Friday, October 3, 2025

The 3rd Day of Horror: Ghost Virus (Graham Masterton)

 


Ghost Virus by Graham Masterton

If you are unfamiliar with Graham Masterton then I would imagine you are not much of a horror buff, or perhaps someone who does not look upon the recent movement toward classic era horror fiction of the 70's and 80's that has led to restorative projects like Paperbacks from Hell, and loads of entertaining pastiches and homages to a distinct period of two decades' worth of gore-filled, often horrifying, sometimes ridiculous, fiction from a time when small paperback formats ruled supreme. If you want to know more about this I recommend finding a copy of Grady Hendrix's Paperbacks from Hell overview of the era, a fine read which gives you some firm footing on which to stand in exploring this very specific style of horror fiction. 

If you want to go real deep, just start by reading Graham Masterton! His prolific decades as what I like to think of as the Steven King of Europe (or would that be that King is the Masterton of America?) have led to some of the wildest, goriest and most bizarre stories in the genre. His early career kicked off with Manitou and then The Sphinx, and it just got better and better from there. I loved to read his books back int he 80's, and was pleasantly surprised to see that he is still up to no good even today. 

I actually grabbed the fourth book in the Patel & Pardoe series first (What Hides in the Cellar) and quickly caught on that this book had recurring characters from prior novels so I sought out the first in the line: Ghost Virus. The protagonists of the series are both detectives in London district, Jerry Pardoe who normally likes to run down pretty thieves, and the somewhat more enigmatic detective seargent Jamila Patel, who happens to be especially good at what she does due to a little gift she has in which she can divine whether a person is telling truth or not. A weird murder involving a local immigrant family draws the two together as subsequent murders, each with an inexplicable cause of death, begin to form an odd pattern. That pattern  grows over time as the detectives catch on that something very weird and supernatural is going on, and around midway through the book it goes off the rails. Then you get to the final act and realize you weren't even close to going off the rails until then. 

I really hesitate to say anything about it because the sheer audacity of the source of the supernatural killings is so nuts, but I have to say a little bit: I will put it this way: the source of the murders, and the gradual build toward an explanation (which is, similar to many other horror tales a somehow acceptable yet also ludicrous explanation) is so over the top that I can't readily imagine anyone ever being able to turn this into a movie and be taken seriously; it works so much better in print than it ever could on a medium like film, simply because Masterton himself can make you desperately nervous around your own coat, thanks to the power of word in imagination....a feat that a more visual medium would have a very hard time pulling off without aiming for farce or campiness.
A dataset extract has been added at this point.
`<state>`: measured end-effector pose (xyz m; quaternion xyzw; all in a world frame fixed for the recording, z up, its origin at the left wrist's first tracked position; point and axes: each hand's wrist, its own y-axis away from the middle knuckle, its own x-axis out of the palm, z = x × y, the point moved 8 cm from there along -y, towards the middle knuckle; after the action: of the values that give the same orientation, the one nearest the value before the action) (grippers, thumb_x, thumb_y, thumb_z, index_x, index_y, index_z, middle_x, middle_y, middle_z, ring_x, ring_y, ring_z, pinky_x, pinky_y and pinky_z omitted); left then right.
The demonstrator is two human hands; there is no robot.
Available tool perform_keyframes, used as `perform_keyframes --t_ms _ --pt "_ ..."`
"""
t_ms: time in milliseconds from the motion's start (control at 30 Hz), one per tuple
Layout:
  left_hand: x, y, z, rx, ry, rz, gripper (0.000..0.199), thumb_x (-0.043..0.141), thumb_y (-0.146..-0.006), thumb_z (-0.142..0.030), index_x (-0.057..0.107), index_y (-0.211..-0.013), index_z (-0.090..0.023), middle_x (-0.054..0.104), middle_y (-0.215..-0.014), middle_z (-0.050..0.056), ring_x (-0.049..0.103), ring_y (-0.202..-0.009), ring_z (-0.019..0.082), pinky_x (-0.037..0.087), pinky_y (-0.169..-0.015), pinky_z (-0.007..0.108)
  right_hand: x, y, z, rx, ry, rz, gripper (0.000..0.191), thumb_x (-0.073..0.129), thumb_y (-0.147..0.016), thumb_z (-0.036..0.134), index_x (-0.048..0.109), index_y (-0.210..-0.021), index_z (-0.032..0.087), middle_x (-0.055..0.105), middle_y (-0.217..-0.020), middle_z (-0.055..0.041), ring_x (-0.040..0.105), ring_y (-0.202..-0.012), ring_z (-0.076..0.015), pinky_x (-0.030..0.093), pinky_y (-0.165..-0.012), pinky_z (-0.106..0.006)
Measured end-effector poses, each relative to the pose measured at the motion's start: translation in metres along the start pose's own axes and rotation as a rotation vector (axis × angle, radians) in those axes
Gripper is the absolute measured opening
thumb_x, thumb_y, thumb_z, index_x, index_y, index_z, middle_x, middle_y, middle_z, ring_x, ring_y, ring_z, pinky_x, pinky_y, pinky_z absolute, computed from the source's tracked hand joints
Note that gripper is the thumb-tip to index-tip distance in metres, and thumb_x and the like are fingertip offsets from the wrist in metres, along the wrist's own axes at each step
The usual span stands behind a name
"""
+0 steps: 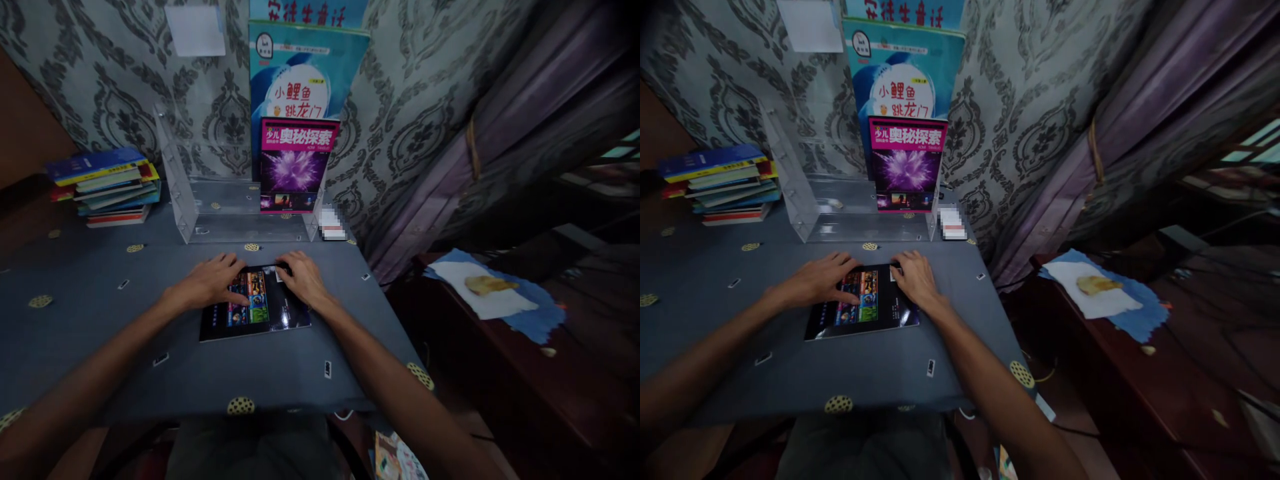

Masterton is such a great writer that it is hard for me to put a book of his down once I start and I blew through this over a couple days. I am now looking forward to starting the next book in the series, and I am intrigued to see where Masterton takes his two hapless detectives next. Solid A!

SPOILER SECTION:

Okay! Don't read on here if you want to read the book first. The supernatural threat in this book is a nutty concept: a ghost virus, a sort of propagating infectious supernatural plague that infects clothes. The clothes become possessed by the ghost memories of those who died under duress and desperately want to live....and can do so by finding victims they can get to wear them. At first its a couple coats, but then it turns into pretty much the entirety of everyone's wardrobes by the end of the book. The book suffers a bit from its focus on the detectives, mixed with the in-between chapters focusing on the victims. The ramp up to madness as you get close to the end and the nature of the threat looms large is not unlike the pacing in the movie Weapons, actually. You have a slow burn tale of weird murder and investigation, which slowly escalates to what seems like a supernatural serial killer using a strange medium, and then it turns into a full on zombie apocalypse at the end....but with animated clothing instead of zombies. Deadly, murderous, poltergeist-like possessed clothing flying everywhere and murdering likely hundreds in their wake. It is so utterly preposterous that I just stopped questioning the logic and went with the flow. It was like Masterton was challenging himself by seeing how he could write himself out of the corner he had painted himself into. Lovely stuff.

And that, you see, if why I can't wait to see what the subsequent novels in this series bring to the table!